INFORMATION SUPPLIED Start Marker
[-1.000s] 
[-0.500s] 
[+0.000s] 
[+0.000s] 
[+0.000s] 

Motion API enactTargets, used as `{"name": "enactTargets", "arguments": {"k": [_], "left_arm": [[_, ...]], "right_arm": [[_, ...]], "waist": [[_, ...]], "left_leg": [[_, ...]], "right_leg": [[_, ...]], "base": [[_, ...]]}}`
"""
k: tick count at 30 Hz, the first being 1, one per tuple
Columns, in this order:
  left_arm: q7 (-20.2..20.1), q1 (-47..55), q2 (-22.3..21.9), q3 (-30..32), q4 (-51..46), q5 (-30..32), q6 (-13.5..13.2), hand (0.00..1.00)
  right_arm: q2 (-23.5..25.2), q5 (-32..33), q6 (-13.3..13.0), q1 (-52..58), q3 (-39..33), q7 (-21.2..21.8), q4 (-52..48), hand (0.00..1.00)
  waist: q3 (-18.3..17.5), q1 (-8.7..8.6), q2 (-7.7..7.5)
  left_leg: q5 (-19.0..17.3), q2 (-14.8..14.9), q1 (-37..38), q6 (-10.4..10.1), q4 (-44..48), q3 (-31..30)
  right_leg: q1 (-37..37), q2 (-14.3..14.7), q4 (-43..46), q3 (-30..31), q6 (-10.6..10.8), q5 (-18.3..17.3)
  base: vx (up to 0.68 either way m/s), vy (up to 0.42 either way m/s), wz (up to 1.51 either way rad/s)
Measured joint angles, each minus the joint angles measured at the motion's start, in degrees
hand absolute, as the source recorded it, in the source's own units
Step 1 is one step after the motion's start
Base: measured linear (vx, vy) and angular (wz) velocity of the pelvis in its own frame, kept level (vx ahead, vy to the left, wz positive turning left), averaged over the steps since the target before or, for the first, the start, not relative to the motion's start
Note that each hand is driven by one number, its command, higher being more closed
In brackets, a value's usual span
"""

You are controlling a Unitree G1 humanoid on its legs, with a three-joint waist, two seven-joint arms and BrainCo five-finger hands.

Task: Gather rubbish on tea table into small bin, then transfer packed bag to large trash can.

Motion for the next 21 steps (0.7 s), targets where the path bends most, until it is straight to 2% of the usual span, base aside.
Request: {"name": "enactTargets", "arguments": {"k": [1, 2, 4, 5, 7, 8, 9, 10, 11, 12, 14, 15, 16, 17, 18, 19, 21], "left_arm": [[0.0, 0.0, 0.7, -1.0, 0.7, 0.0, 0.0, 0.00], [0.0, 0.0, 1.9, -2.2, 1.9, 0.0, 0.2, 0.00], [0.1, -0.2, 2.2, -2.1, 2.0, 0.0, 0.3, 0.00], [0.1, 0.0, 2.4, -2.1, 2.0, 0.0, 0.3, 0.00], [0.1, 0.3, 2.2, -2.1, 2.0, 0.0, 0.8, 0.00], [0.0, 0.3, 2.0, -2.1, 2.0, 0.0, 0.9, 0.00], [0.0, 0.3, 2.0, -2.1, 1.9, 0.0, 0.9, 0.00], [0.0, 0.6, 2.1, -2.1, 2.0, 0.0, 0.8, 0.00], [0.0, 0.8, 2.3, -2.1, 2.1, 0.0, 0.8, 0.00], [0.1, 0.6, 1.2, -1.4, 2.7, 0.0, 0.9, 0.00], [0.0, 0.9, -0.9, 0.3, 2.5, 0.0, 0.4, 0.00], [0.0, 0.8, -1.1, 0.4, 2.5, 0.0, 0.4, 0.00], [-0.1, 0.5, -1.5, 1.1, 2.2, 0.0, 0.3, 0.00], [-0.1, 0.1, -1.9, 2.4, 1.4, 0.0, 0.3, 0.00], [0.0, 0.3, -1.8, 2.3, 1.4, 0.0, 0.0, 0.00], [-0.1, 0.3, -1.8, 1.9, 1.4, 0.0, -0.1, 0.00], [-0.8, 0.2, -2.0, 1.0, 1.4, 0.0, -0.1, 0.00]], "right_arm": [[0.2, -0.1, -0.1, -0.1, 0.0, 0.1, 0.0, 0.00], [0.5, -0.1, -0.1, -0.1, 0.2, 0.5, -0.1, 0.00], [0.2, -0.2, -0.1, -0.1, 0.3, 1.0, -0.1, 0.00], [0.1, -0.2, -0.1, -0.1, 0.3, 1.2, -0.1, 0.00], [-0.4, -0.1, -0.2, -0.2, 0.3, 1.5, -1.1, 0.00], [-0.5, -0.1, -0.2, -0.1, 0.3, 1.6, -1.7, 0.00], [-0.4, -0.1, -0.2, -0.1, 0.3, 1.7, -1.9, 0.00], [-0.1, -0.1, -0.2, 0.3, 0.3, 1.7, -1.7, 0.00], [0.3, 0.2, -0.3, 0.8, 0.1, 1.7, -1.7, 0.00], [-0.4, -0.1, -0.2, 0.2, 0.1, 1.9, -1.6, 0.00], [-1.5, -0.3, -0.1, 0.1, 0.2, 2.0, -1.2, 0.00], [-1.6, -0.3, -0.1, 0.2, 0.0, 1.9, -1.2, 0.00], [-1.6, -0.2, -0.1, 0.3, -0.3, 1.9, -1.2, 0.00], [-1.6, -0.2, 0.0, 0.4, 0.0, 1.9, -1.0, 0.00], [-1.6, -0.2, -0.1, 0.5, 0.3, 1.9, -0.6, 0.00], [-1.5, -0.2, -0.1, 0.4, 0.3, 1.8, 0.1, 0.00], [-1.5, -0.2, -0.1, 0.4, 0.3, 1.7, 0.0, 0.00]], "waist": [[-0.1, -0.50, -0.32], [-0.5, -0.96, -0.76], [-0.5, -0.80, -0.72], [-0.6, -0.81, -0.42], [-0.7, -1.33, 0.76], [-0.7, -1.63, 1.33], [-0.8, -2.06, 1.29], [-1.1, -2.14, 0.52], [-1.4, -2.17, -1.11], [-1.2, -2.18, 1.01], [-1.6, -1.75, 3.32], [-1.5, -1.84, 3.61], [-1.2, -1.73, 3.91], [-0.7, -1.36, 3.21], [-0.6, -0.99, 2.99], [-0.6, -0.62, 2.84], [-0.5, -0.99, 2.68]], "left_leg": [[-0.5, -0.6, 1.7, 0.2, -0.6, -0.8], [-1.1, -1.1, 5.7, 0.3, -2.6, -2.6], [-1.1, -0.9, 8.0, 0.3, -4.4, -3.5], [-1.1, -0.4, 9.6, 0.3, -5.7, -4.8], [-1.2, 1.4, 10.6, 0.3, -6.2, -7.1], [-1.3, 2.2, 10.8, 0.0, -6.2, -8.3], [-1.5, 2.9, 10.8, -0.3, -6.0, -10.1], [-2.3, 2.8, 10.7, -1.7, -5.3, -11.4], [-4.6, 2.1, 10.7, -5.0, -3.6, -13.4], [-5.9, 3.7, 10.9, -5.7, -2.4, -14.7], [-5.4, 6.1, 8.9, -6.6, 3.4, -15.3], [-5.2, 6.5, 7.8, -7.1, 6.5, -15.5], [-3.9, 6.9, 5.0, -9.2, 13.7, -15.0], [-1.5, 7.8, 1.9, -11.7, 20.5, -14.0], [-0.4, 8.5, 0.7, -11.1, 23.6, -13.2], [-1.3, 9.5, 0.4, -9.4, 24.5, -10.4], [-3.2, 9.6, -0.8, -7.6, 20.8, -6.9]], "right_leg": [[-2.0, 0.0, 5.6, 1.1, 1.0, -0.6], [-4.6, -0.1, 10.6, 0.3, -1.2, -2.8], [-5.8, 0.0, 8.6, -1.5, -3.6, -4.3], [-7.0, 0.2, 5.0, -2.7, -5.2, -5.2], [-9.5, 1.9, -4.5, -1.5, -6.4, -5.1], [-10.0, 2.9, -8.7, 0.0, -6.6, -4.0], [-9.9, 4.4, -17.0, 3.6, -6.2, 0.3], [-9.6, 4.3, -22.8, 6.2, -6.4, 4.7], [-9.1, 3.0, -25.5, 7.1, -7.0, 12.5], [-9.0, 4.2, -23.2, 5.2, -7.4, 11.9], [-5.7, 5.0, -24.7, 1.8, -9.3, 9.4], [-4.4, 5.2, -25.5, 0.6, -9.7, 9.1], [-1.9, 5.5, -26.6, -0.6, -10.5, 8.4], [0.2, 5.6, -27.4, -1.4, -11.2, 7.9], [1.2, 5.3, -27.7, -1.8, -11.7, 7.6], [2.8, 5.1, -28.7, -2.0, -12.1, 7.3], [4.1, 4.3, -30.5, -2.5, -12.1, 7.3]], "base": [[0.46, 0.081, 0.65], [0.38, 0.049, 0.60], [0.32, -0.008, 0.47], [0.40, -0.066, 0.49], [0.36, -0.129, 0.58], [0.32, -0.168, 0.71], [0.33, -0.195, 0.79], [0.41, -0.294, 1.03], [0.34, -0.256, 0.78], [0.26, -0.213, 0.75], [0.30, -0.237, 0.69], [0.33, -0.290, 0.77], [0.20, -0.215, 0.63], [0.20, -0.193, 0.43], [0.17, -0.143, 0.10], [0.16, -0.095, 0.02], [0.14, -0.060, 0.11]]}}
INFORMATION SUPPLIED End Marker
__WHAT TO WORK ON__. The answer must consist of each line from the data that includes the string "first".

__THE COMPLETED TASK__.
k: tick count at 30 Hz, the first being 1, one per tuple
Base: measured linear (vx, vy) and angular (wz) velocity of the pelvis in its own frame, kept level (vx ahead, vy to the left, wz positive turning left), averaged over the steps since the target before or, for the first, the start, not relative to the motion's start

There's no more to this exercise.